Task objective
When you reproduce the data, keep every word exactly as it stands and leave the pictures out.

=== Source material ===

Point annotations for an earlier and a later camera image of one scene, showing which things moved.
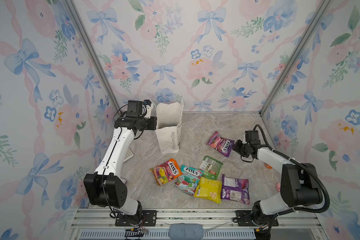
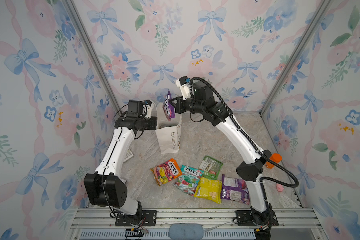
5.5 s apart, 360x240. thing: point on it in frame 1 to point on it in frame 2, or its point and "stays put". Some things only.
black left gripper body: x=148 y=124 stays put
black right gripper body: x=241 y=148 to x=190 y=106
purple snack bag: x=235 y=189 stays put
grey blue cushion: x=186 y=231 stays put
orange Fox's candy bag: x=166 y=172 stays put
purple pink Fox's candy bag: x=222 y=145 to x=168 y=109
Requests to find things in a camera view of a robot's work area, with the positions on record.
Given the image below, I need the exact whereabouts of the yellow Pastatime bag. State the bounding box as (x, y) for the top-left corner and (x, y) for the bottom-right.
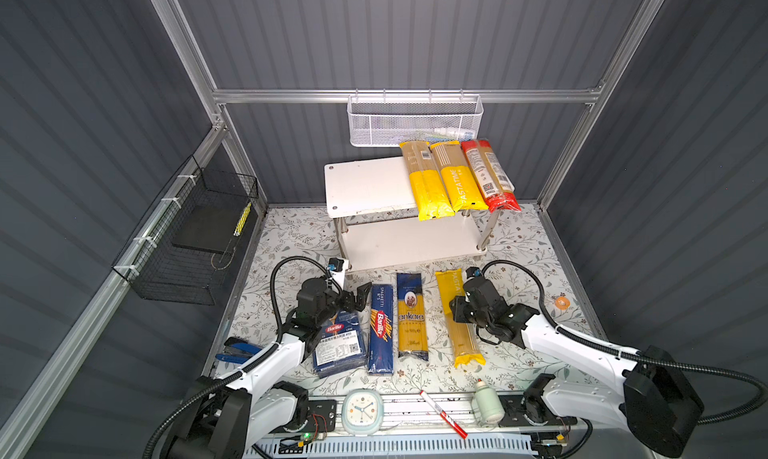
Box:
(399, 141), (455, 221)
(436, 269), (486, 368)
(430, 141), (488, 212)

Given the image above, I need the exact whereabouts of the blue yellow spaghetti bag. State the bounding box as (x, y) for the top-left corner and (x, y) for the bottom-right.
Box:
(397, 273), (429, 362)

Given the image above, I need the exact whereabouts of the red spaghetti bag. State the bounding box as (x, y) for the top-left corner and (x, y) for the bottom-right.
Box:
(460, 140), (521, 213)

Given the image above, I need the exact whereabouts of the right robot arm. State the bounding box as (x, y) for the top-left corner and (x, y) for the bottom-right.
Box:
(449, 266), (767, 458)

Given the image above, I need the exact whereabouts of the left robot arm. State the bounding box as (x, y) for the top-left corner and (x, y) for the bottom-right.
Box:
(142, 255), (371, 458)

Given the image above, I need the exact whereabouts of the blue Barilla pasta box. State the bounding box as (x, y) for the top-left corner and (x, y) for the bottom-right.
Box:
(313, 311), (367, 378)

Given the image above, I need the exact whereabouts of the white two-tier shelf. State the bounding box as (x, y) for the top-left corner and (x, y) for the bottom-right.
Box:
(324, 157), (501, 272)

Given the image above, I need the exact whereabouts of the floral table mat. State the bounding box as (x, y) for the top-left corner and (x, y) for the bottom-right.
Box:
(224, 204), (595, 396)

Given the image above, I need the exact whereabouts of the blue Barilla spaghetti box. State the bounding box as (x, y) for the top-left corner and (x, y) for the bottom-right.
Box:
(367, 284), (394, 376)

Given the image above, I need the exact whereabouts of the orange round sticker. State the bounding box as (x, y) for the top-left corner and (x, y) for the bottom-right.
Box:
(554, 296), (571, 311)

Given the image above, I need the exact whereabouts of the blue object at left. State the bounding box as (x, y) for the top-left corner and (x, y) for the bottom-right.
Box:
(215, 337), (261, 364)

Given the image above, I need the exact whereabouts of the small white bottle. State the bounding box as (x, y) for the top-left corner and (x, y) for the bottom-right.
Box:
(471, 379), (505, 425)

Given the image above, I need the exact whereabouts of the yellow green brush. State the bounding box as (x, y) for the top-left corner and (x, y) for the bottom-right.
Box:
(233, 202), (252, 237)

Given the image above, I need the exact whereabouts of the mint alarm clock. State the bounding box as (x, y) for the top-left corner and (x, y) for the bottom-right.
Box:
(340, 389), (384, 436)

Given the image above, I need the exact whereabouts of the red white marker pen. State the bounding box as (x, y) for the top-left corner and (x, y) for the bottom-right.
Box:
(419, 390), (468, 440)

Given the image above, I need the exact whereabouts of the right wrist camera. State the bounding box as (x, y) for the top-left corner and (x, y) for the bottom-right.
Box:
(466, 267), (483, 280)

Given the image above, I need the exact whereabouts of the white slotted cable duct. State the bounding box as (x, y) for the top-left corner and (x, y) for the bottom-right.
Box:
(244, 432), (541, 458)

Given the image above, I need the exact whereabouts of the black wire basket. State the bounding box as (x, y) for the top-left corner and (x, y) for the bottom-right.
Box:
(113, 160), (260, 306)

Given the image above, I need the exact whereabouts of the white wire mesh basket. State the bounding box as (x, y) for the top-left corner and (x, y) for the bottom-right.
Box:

===

Answer to this exercise
Point annotations for an earlier and a later camera image of one scene, showing which things moved.
5.5 s apart, 360x240. thing: point on it in frame 1 to point on it in frame 2, or its point and "stays put". Some things only.
black left gripper body: x=148 y=124 stays put
black right gripper body: x=241 y=148 to x=190 y=106
purple snack bag: x=235 y=189 stays put
grey blue cushion: x=186 y=231 stays put
orange Fox's candy bag: x=166 y=172 stays put
purple pink Fox's candy bag: x=222 y=145 to x=168 y=109
Requests to find things in a camera view of a robot's work area, with the positions on record.
Given the image below, I need the exact whereabouts of the yellow Pastatime bag. State the bounding box as (x, y) for the top-left corner and (x, y) for the bottom-right.
Box:
(399, 141), (455, 221)
(436, 269), (486, 368)
(430, 141), (488, 212)

Given the image above, I need the exact whereabouts of the blue yellow spaghetti bag. State the bounding box as (x, y) for the top-left corner and (x, y) for the bottom-right.
Box:
(397, 273), (429, 362)

Given the image above, I need the exact whereabouts of the red spaghetti bag. State the bounding box as (x, y) for the top-left corner and (x, y) for the bottom-right.
Box:
(460, 140), (521, 213)

Given the image above, I need the exact whereabouts of the right robot arm. State the bounding box as (x, y) for the top-left corner and (x, y) for the bottom-right.
Box:
(449, 266), (767, 458)

Given the image above, I need the exact whereabouts of the left robot arm. State the bounding box as (x, y) for the top-left corner and (x, y) for the bottom-right.
Box:
(142, 255), (371, 458)

Given the image above, I need the exact whereabouts of the blue Barilla pasta box. State the bounding box as (x, y) for the top-left corner and (x, y) for the bottom-right.
Box:
(313, 311), (367, 378)

Given the image above, I need the exact whereabouts of the white two-tier shelf. State the bounding box as (x, y) for the top-left corner and (x, y) for the bottom-right.
Box:
(324, 157), (501, 272)

Given the image above, I need the exact whereabouts of the floral table mat. State the bounding box as (x, y) for the top-left corner and (x, y) for the bottom-right.
Box:
(224, 204), (595, 396)

Given the image above, I need the exact whereabouts of the blue Barilla spaghetti box. State the bounding box as (x, y) for the top-left corner and (x, y) for the bottom-right.
Box:
(367, 284), (394, 376)

Given the image above, I need the exact whereabouts of the orange round sticker. State the bounding box as (x, y) for the top-left corner and (x, y) for the bottom-right.
Box:
(554, 296), (571, 311)

Given the image above, I need the exact whereabouts of the blue object at left. State the bounding box as (x, y) for the top-left corner and (x, y) for the bottom-right.
Box:
(215, 337), (261, 364)

Given the image above, I need the exact whereabouts of the small white bottle. State the bounding box as (x, y) for the top-left corner and (x, y) for the bottom-right.
Box:
(471, 379), (505, 425)

Given the image above, I need the exact whereabouts of the yellow green brush. State the bounding box as (x, y) for the top-left corner and (x, y) for the bottom-right.
Box:
(233, 202), (252, 237)

Given the image above, I need the exact whereabouts of the mint alarm clock. State the bounding box as (x, y) for the top-left corner and (x, y) for the bottom-right.
Box:
(340, 389), (384, 436)

Given the image above, I need the exact whereabouts of the red white marker pen. State the bounding box as (x, y) for the top-left corner and (x, y) for the bottom-right.
Box:
(419, 390), (468, 440)

Given the image above, I need the exact whereabouts of the right wrist camera. State the bounding box as (x, y) for the top-left corner and (x, y) for the bottom-right.
Box:
(466, 267), (483, 280)

Given the image above, I need the exact whereabouts of the white slotted cable duct. State the bounding box as (x, y) for the top-left corner and (x, y) for the bottom-right.
Box:
(244, 432), (541, 458)

Given the image above, I need the exact whereabouts of the black wire basket. State the bounding box as (x, y) for the top-left corner and (x, y) for the bottom-right.
Box:
(113, 160), (260, 306)

Given the image above, I need the exact whereabouts of the white wire mesh basket. State the bounding box as (x, y) for the top-left corner and (x, y) for the bottom-right.
Box:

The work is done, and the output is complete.